I wondered whether my patches were improvements, and it occurred to me that
your patch didn't fail if the specified schema didn't exist.  That's arguably
preferable, but that's the pre-existing behavior for tables.  So I think the
behavior of my patch is more consistent.

$ ./src/bin/scripts/vacuumdb -h /tmp -d postgres --table foo
vacuumdb: vacuuming database "postgres"
2022-03-09 15:04:06.922 CST client backend[25540] vacuumdb ERROR:  relation "foo" does not exist at character 60

$ ./src/bin/scripts/vacuumdb -h /tmp -d postgres --schema foo
vacuumdb: vacuuming database "postgres"
2022-03-09 15:02:59.926 CST client backend[23516] vacuumdb ERROR:  schema "foo" does not exist at character 335



Re: [Proposal] vacuumdb --schema only

From
Gilles Darold
Date:
Le 09/03/2022 à 22:10, Justin Pryzby a écrit :
On Mon, Mar 07, 2022 at 08:38:04AM +0100, Gilles Darold wrote:
Maybe it's clearer to write this with =ANY() / != ALL() ?
See 002.
I have applied your changes and produced a new version v3 of the patch,
thanks for the improvements.

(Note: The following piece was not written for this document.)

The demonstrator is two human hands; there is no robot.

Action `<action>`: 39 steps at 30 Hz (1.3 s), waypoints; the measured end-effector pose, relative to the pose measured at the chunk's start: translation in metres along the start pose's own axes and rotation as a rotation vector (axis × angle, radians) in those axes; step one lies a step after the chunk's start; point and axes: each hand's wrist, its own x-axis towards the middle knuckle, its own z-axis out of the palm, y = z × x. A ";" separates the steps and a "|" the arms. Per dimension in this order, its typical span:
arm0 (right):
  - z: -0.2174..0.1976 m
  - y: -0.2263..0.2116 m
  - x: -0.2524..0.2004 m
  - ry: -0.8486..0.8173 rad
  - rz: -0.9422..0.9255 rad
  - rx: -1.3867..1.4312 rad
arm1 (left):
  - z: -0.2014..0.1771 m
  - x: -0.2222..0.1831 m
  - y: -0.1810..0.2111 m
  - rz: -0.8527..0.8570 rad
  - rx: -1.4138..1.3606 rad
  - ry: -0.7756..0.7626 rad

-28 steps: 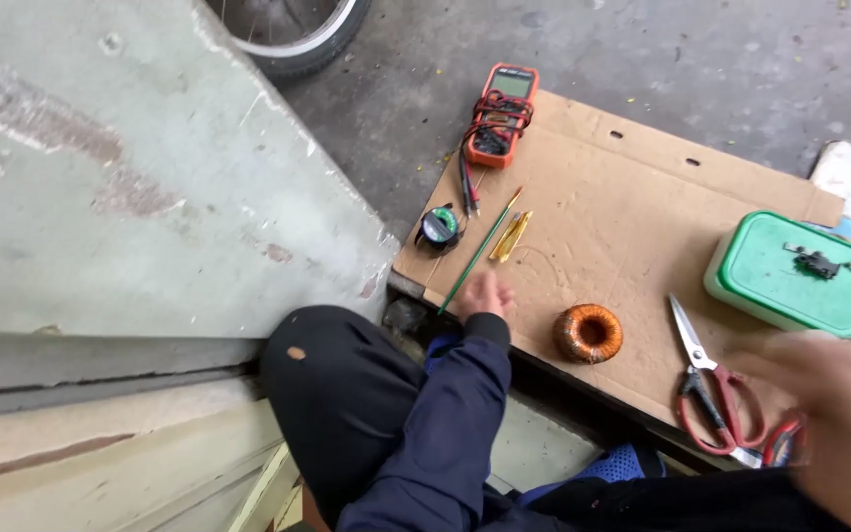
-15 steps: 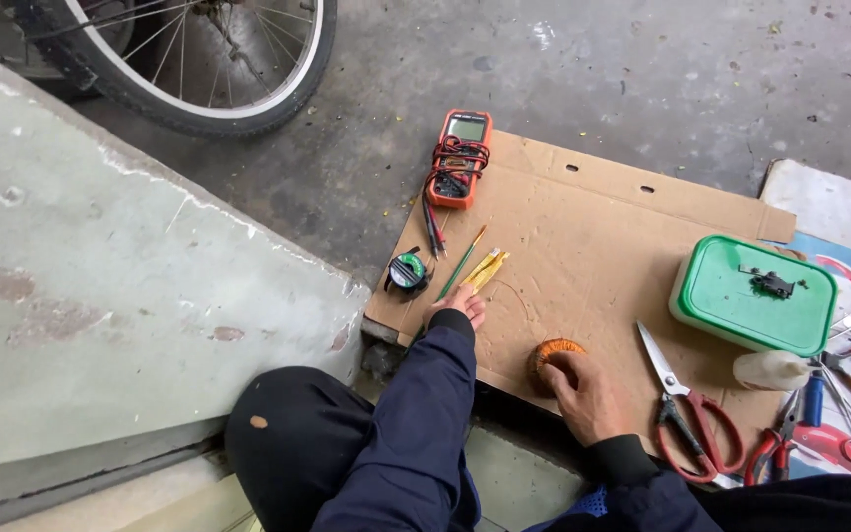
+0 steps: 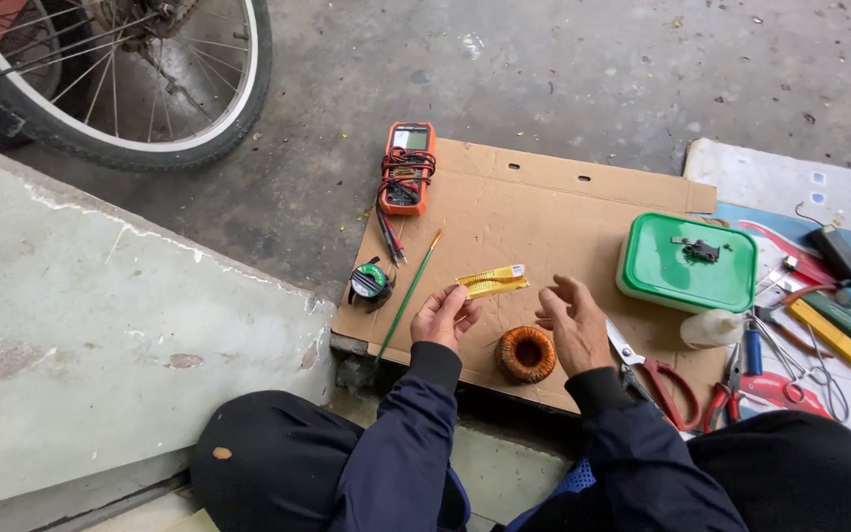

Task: Applying yellow insulation tape to a copper wire toroid coil during an electronics repair task.

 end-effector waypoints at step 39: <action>0.022 0.012 -0.014 -0.222 0.346 0.448 | 0.035 -0.113 0.034 1.276 1.111 -0.131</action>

The patch have been added to commitfest
interface, see here https://commitfest.postgresql.org/38/3587/
I wondered whether my patches were improvements, and it occurred to me that
your patch didn't fail if the specified schema didn't exist.  That's arguably
preferable, but that's the pre-existing behavior for tables.  So I think the
behavior of my patch is more consistent.

+1

-- 
Gilles Darold

Re: [Proposal] vacuumdb --schema only

From
Robert Treat
Date:
On Thu, Mar 10, 2022 at 1:32 AM Gilles Darold <gilles@migops.com> wrote:
>
> Le 09/03/2022 à 22:10, Justin Pryzby a écrit :
>
> On Mon, Mar 07, 2022 at 08:38:04AM +0100, Gilles Darold wrote:
>
> Maybe it's clearer to write this with =ANY() / != ALL() ?
> See 002.
>
> I have applied your changes and produced a new version v3 of the patch,
> thanks for the improvements. The patch have been added to commitfest
> interface, see here https://commitfest.postgresql.org/38/3587/
>
> I wondered whether my patches were improvements, and it occurred to me that
> your patch didn't fail if the specified schema didn't exist.  That's arguably
> preferable, but that's the pre-existing behavior for tables.  So I think the
> behavior of my patch is more consistent.
>
> +1
>

+1 for consistency.

Robert Treat
https://xzilla.net



Re: [Proposal] vacuumdb --schema only

From
Nathan Bossart
Date:
I took a look at the v4 patch.

'git-apply' complains about whitespace errors:

    0001-vacuumdb-schema-only-v4.patch:17: tab in indent.
           <arg choice="plain">
    0001-vacuumdb-schema-only-v4.patch:18: tab in indent.
            <arg choice="opt">
    0001-vacuumdb-schema-only-v4.patch:19: tab in indent.
             <group choice="plain">
    0001-vacuumdb-schema-only-v4.patch:20: tab in indent.
              <arg choice="plain"><option>-n</option></arg>
    0001-vacuumdb-schema-only-v4.patch:21: tab in indent.
              <arg choice="plain"><option>--schema</option></arg>
    warning: squelched 13 whitespace errors
    warning: 18 lines add whitespace errors.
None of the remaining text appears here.